Repeat the entries below exactly. Drop the pictures.

Segment Start: RECORDS PROVIDED

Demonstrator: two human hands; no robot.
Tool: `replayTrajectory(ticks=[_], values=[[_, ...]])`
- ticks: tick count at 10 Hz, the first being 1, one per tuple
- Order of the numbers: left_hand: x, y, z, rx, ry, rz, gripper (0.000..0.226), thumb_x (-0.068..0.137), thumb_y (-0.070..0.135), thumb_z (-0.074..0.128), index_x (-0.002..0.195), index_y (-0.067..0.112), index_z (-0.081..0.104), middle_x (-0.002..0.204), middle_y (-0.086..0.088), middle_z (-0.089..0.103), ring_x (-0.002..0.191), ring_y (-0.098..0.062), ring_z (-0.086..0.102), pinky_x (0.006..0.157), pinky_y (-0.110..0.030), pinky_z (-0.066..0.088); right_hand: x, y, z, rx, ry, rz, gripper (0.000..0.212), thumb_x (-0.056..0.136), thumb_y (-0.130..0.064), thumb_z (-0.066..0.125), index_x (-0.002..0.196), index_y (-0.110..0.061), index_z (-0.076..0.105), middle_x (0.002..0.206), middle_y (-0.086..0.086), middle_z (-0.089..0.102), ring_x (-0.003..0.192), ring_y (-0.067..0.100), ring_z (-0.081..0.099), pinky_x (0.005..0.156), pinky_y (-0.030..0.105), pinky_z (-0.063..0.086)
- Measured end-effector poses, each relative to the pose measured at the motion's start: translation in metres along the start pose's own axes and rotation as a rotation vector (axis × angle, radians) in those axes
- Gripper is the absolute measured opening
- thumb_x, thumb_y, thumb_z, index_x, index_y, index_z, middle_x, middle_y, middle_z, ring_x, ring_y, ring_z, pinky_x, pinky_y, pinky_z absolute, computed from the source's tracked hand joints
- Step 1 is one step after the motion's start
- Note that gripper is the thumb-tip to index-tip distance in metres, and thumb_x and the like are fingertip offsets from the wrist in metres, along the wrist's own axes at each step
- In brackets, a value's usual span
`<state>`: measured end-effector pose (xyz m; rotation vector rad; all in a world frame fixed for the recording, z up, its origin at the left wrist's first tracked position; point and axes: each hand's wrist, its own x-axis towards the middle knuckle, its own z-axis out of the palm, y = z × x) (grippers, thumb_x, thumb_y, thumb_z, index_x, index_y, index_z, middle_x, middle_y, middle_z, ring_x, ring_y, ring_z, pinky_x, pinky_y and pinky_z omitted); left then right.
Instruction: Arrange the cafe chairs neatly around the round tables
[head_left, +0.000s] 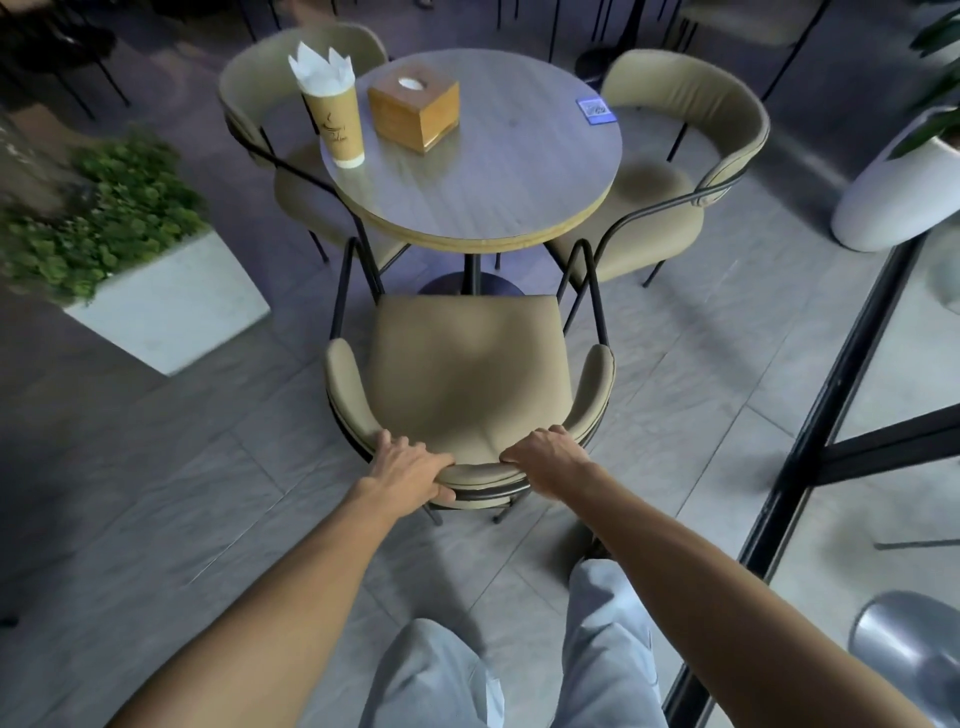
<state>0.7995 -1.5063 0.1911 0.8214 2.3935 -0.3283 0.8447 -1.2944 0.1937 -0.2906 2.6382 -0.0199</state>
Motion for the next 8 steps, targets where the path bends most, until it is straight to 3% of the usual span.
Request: replayTrajectory(ticks=[5, 7, 8], values=[[-0.001, 0.005, 0.011, -0.065, 0.021, 0.009, 0.054, 0.093, 0.064, 0.044, 0.136, 0.031, 0.046, 0.130, -0.008, 0.056, 0.123, -0.033, 0.046, 0.109, -0.058, 0.020, -0.008, -0.002, 0.007, -0.004, 0.054, 0.030, 0.030, 0.092, -0.002, 0.049, 0.100, -0.027, 0.063, 0.099, -0.001, 0.070, 0.101, 0.025, 0.063, 0.095, 0.036, 0.037], [-0.008, 0.001, 0.003, -0.168, 0.009, 0.039, 0.053, 0.095, 0.061, 0.046, 0.138, 0.030, 0.046, 0.133, -0.007, 0.053, 0.126, -0.031, 0.044, 0.114, -0.053, 0.020, -0.010, -0.009, 0.000, 0.061, -0.033, 0.053, 0.018, 0.093, -0.028, 0.058, 0.110, -0.027, 0.064, 0.109, -0.001, 0.070, 0.110, 0.025, 0.060, 0.101, 0.039, 0.036], [-0.015, -0.008, -0.017, -0.225, 0.079, 0.034, 0.055, 0.096, 0.063, 0.041, 0.141, 0.032, 0.045, 0.135, -0.004, 0.052, 0.126, -0.028, 0.045, 0.110, -0.049, 0.029, -0.014, -0.008, -0.025, 0.290, -0.035, 0.054, 0.038, 0.093, -0.038, 0.064, 0.128, -0.025, 0.061, 0.121, -0.002, 0.068, 0.111, 0.019, 0.063, 0.103, 0.040, 0.046]])
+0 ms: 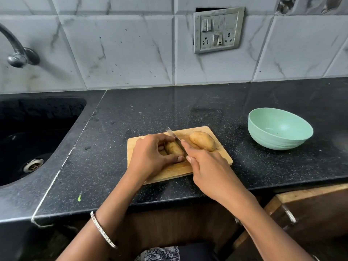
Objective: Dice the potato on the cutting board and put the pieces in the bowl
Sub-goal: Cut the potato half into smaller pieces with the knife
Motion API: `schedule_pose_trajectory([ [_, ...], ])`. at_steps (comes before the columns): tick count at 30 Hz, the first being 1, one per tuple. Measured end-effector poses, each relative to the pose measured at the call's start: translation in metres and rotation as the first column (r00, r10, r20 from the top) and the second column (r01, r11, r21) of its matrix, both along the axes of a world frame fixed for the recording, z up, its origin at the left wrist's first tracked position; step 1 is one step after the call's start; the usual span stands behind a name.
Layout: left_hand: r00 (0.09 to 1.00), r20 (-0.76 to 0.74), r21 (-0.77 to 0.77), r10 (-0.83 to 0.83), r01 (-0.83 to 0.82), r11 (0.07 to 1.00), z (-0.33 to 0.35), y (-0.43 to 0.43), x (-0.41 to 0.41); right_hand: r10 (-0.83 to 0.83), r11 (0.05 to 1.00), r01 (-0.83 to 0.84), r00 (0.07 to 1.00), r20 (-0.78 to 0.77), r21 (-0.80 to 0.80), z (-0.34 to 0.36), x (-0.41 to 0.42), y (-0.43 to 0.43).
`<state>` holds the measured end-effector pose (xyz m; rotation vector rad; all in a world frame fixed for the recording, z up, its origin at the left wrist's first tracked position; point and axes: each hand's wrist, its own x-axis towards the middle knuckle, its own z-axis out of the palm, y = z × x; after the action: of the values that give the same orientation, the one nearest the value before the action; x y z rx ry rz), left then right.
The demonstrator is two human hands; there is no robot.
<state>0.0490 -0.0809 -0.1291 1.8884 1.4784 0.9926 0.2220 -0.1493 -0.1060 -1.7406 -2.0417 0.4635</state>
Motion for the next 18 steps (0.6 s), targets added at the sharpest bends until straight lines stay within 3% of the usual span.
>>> schedule_pose_trajectory([
  [13, 0.99, 0.144, -0.075, -0.008, 0.019, 0.997, 0.0, 0.001, -0.002, 0.018, 0.998, -0.016, 0.999, 0.033, -0.062, -0.005, 0.012, -0.026],
  [18, 0.998, 0.059, -0.031, -0.022, 0.024, 0.999, 0.005, -0.002, -0.002, -0.004, 0.999, 0.007, 0.997, 0.083, -0.041, -0.006, 0.007, -0.025],
])
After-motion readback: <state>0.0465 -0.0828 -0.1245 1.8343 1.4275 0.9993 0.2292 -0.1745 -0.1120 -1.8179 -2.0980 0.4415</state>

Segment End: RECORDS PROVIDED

* [SOLUTION TO THIS PROBLEM]
Demonstrator: two human hands; no robot.
Tool: `replayTrajectory(ticks=[_], values=[[_, ...]])`
- ticks: tick count at 10 Hz, the first being 1, one per tuple
- Order of the numbers: left_hand: x, y, z, rx, ry, rz, gripper (0.000..0.226), thumb_x (-0.068..0.137), thumb_y (-0.070..0.135), thumb_z (-0.074..0.128), index_x (-0.002..0.195), index_y (-0.067..0.112), index_z (-0.081..0.104), middle_x (-0.002..0.204), middle_y (-0.086..0.088), middle_z (-0.089..0.103), ring_x (-0.002..0.191), ring_y (-0.098..0.062), ring_z (-0.086..0.102), pinky_x (0.006..0.157), pinky_y (-0.110..0.030), pinky_z (-0.066..0.088); right_hand: x, y, z, rx, ry, rz, gripper (0.000..0.212), thumb_x (-0.056..0.136), thumb_y (-0.130..0.064), thumb_z (-0.066..0.125), index_x (-0.002..0.196), index_y (-0.110..0.061), index_z (-0.076..0.105), middle_x (0.002..0.206), middle_y (-0.086..0.086), middle_z (-0.089..0.102), ring_x (-0.003..0.192), ring_y (-0.067..0.100), ring_z (-0.081..0.099), pinky_x (0.005..0.156), pinky_y (-0.030..0.105), pinky_z (-0.063..0.086)
- Measured end-effector poses, each relative to the pose measured at the motion's start: translation in metres along the start pose's own axes and rotation as a rotation vector (axis × angle, radians) in those axes
- Gripper is the absolute measured opening
- thumb_x, thumb_y, thumb_z, index_x, index_y, index_z, middle_x, middle_y, middle_z, ring_x, ring_y, ring_z, pinky_x, pinky_y, pinky_z absolute, computed from the source's tracked hand joints
- Step 1 is one step after the motion's start
- Note that gripper is the thumb-tip to index-tip distance in metres, and thumb_x and the like are fingertip offsets from the wrist in metres, along the wrist's own axes at each step
- In brackets, a value's usual span
`<state>`: measured end-effector pose (xyz m; rotation vector rad; all in a world frame fixed for the recording, z up, its origin at the left wrist's first tracked position; point and axes: each hand's wrist, its own x-axis towards the middle knuckle, its own z-axis out of the palm, y = z × x) (grippers, thumb_x, thumb_y, thumb_z, index_x, index_y, index_z, middle_x, middle_y, middle_z, ring_x, ring_y, ring_z, pinky_x, pinky_y and pinky_z omitted); left then right.
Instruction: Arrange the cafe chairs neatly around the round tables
[head_left, +0.000s] 
<state>0.7995 -1.5063 0.1911 0.8214 2.3935 -0.3283 0.8447 -1.2944 0.1937 -0.2906 2.6382 -0.0199</state>
Motion for the next 8 steps, targets where the path bends most, until it is straight to 3% of the usual span.
Request: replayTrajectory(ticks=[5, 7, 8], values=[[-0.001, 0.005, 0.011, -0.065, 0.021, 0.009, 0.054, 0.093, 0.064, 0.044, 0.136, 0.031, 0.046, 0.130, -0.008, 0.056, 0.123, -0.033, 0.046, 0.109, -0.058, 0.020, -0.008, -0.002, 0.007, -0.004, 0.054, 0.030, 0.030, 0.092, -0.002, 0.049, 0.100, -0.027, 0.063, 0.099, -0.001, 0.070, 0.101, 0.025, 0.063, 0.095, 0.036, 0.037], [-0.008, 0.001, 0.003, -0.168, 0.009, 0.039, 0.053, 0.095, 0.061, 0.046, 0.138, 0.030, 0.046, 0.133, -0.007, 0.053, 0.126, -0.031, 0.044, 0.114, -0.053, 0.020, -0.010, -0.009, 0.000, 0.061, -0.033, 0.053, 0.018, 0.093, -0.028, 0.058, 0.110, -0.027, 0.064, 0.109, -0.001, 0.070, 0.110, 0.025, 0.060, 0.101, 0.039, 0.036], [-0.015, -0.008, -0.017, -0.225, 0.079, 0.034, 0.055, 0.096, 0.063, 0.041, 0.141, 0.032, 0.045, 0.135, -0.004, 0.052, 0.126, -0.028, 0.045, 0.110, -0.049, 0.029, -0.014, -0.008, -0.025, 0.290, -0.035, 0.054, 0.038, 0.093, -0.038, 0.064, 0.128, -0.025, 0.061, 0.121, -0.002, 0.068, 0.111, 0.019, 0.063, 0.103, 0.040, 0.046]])
+0 ms: 
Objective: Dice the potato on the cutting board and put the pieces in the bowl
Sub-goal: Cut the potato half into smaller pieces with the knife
Motion API: `schedule_pose_trajectory([ [_, ...], ])`. at_steps (comes before the columns): tick count at 30 Hz, the first being 1, one per tuple. Measured end-effector poses, each relative to the pose measured at the call's start: translation in metres and rotation as the first column (r00, r10, r20 from the top) and the second column (r01, r11, r21) of its matrix, both along the axes of a world frame fixed for the recording, z up, its origin at the left wrist's first tracked position; step 1 is one step after the call's start; the usual span stands behind a name.
Layout: left_hand: r00 (0.09 to 1.00), r20 (-0.76 to 0.74), r21 (-0.77 to 0.77), r10 (-0.83 to 0.83), r01 (-0.83 to 0.82), r11 (0.07 to 1.00), z (-0.33 to 0.35), y (-0.43 to 0.43), x (-0.41 to 0.41); right_hand: r10 (-0.83 to 0.83), r11 (0.05 to 1.00), r01 (-0.83 to 0.84), r00 (0.07 to 1.00), r20 (-0.78 to 0.77), r21 (-0.80 to 0.80), z (-0.34 to 0.36), x (-0.41 to 0.42), y (-0.43 to 0.43).
`<state>` holds the measured end-effector pose (xyz m; rotation vector rad; all in a world frame fixed for the recording, z up, its origin at the left wrist's first tracked position; point and axes: each hand's wrist, its own x-axis towards the middle knuckle, its own z-axis out of the palm, y = z × x; after the action: of the values that give the same orientation, the one nearest the value before the action; x y z rx ry rz), left then right.
The demonstrator is two human hands; there is no robot.
<state>0.0490 -0.0809 -0.1291 1.8884 1.4784 0.9926 0.2220 -0.1493 -0.1060 -1.7406 -2.0417 0.4635</state>
Motion for the next 18 steps (0.6 s), targets added at the sharpest bends until straight lines stay within 3% of the usual span.
>>> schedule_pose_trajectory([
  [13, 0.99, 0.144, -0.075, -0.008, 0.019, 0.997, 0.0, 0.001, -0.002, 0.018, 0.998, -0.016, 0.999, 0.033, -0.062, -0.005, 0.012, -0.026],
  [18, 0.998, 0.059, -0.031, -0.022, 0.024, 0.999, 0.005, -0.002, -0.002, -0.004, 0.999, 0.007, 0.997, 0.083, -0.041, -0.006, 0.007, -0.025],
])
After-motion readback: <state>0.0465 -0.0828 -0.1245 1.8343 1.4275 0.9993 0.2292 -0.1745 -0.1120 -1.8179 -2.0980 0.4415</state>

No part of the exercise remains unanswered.